YOUR TASK:
The expected answer is every line of the material that contains the word "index".

DATA SEGMENT:
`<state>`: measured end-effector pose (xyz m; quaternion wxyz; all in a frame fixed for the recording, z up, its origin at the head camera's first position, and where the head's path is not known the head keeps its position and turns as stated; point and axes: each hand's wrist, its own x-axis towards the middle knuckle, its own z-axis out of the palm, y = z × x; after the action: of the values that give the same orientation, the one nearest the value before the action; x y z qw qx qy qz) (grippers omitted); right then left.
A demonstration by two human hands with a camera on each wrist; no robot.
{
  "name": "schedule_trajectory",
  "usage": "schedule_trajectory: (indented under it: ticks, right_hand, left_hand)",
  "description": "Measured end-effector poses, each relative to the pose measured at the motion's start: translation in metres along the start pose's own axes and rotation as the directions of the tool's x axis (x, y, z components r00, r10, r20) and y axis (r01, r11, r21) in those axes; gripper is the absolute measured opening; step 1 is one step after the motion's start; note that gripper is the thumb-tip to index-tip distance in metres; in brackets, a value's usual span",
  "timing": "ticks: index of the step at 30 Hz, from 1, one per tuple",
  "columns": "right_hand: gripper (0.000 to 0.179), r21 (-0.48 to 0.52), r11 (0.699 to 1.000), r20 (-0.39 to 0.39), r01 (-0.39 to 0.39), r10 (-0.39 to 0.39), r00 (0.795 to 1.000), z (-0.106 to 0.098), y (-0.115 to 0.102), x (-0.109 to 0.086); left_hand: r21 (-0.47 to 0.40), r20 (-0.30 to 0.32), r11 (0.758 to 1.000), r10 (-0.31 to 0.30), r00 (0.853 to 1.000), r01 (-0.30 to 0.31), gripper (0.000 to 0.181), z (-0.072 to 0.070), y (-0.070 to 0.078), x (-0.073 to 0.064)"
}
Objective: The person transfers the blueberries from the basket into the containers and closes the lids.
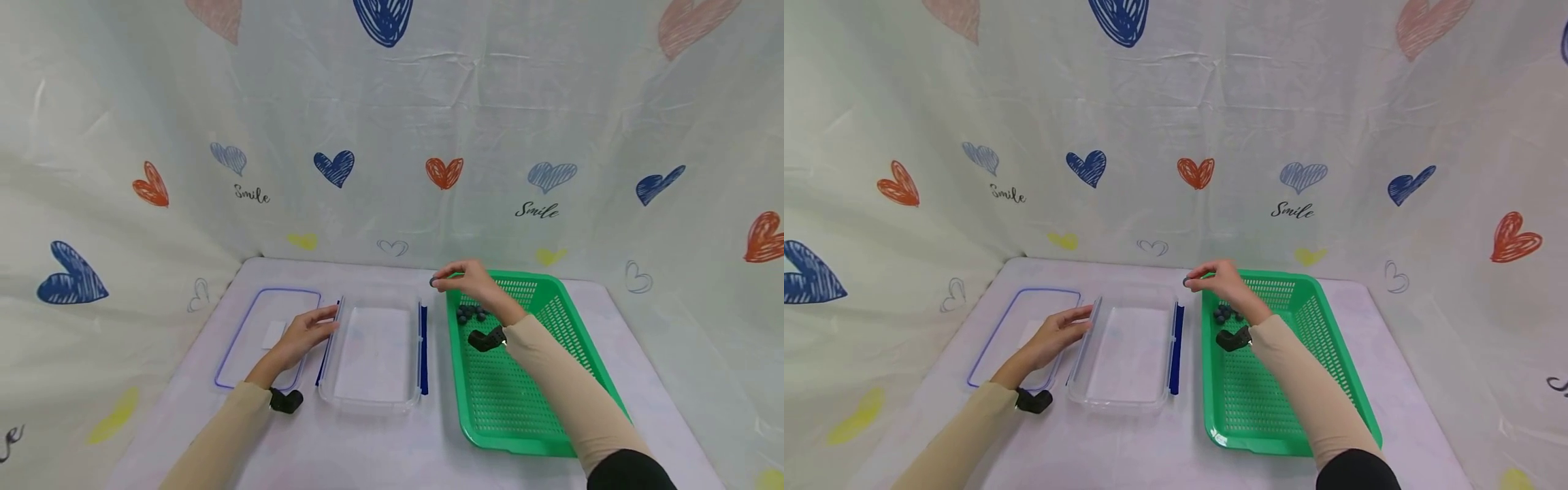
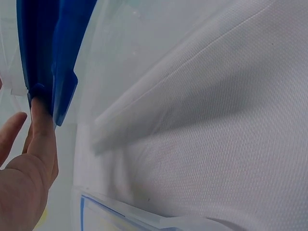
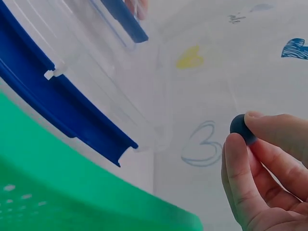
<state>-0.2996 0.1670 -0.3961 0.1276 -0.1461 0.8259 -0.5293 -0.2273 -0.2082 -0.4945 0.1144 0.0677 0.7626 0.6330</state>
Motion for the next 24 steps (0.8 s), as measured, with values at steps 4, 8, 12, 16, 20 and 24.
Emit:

EXPECTED OUTPUT:
  "description": "Measured end-effector poses, each relative to the pose measured at the motion's start: translation in metres along the start pose's own axes and rotation as the directions of the tool's x axis (x, y, z components r00, r10, r20) and y axis (r01, r11, r21) in those axes; gripper is the absolute measured opening; step 1 is one step after the motion's start; note that gripper is the thumb-tip to index-tip distance in metres; in brackets, a value's usual span",
  "timing": "ticks: index of the step at 30 Hz, from 1, one per tuple",

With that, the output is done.